Райко — низенький, сухой, жилистый, горбоносый, с острым раздвоенным подбородком, по которому выступает колючая щетина, и с обвисшими усами.
Каруев — всегда ровный, всегда веселый и слегка высокомерный.
Студенты
Сцена 1
Номер Костюрина в «Северном Полюсе», где по вечерам собираются студенты. Здесь всегда весело, беззаботно и шумно.

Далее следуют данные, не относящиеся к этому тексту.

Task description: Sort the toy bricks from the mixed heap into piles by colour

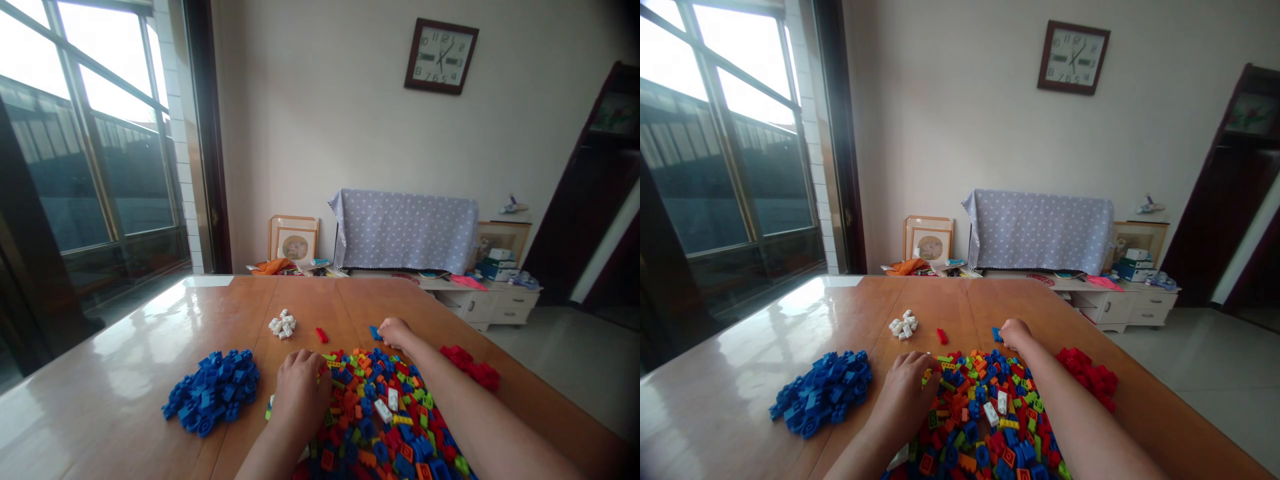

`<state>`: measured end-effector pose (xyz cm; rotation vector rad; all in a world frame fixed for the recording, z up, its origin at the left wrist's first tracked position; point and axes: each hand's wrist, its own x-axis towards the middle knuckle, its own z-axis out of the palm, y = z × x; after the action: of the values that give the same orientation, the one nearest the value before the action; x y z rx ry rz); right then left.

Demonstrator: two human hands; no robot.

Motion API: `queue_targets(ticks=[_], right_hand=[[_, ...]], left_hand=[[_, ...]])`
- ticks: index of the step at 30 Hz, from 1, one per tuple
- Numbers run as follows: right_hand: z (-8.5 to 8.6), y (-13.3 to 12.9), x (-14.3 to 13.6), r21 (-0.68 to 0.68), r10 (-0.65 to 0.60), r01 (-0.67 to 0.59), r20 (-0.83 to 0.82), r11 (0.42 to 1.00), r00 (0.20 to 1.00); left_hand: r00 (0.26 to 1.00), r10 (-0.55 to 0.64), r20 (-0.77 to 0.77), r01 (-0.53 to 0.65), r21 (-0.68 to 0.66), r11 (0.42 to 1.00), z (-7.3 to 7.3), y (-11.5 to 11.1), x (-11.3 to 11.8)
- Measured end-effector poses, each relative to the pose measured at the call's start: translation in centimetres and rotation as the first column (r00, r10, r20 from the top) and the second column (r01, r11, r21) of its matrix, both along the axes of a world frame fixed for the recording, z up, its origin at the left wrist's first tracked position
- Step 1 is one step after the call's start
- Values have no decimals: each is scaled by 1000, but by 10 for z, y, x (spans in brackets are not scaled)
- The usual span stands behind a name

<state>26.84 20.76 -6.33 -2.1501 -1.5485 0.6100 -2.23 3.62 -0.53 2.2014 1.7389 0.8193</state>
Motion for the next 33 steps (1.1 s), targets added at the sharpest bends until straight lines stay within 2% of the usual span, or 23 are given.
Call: queue_targets(ticks=[7, 11, 15, 25, 30, 33], right_hand=[[8, 0, -8, 9, 78, -81, 159, 997, 984], [14, 3, -13, 19, 85, -93, 263, 995, 961], [20, 2, -16, 2, 107, -112, 288, 994, 952], [41, -20, -15, 54, 121, -130, 147, 990, 982], [49, -42, -5, 119, 143, -146, 33, 982, 989], [49, -60, -2, 156, 203, -197, -22, 968, 979]], left_hand=[[1000, -8, 19, 7, 24, 1000, -8, 3, -1], [1000, -3, 22, 2, 26, 1000, -6, 4, -1], [1000, -2, 28, 1, 31, 1000, -5, 4, -2], [1000, -2, 18, 2, 22, 1000, -5, 3, -2], [1000, 10, -11, -10, 9, 1000, -5, 4, -3], [999, 29, -35, -29, -2, 1000, -5, 5, -4]])
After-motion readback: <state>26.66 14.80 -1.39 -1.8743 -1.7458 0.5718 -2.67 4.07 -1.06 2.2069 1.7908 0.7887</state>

Много пьют водки и курят, много поют и кричат, спят на полу и на диванах. Воздух сизый, тяжелый, сильно пахнет спиртом и селедкой, и всегда царит беспорядок, прочный и непобедимый. На окнах всегда стоит ряд порожних бутылок, по росту, начиная от четверти и кончая соткой, на стене висит бубен и треугольник, лежит хорошая гармония. Костюрин крошит лук для селёдки. За ним наблюдает Райко. Толкачёв тягает гири. Каруев прохаживается по комнате.
Каруев. А что же Чистяков? Встретил его сегодня в университете. Говорит, заглядывал на минутку, отметиться. А на лекции никогда не заходит.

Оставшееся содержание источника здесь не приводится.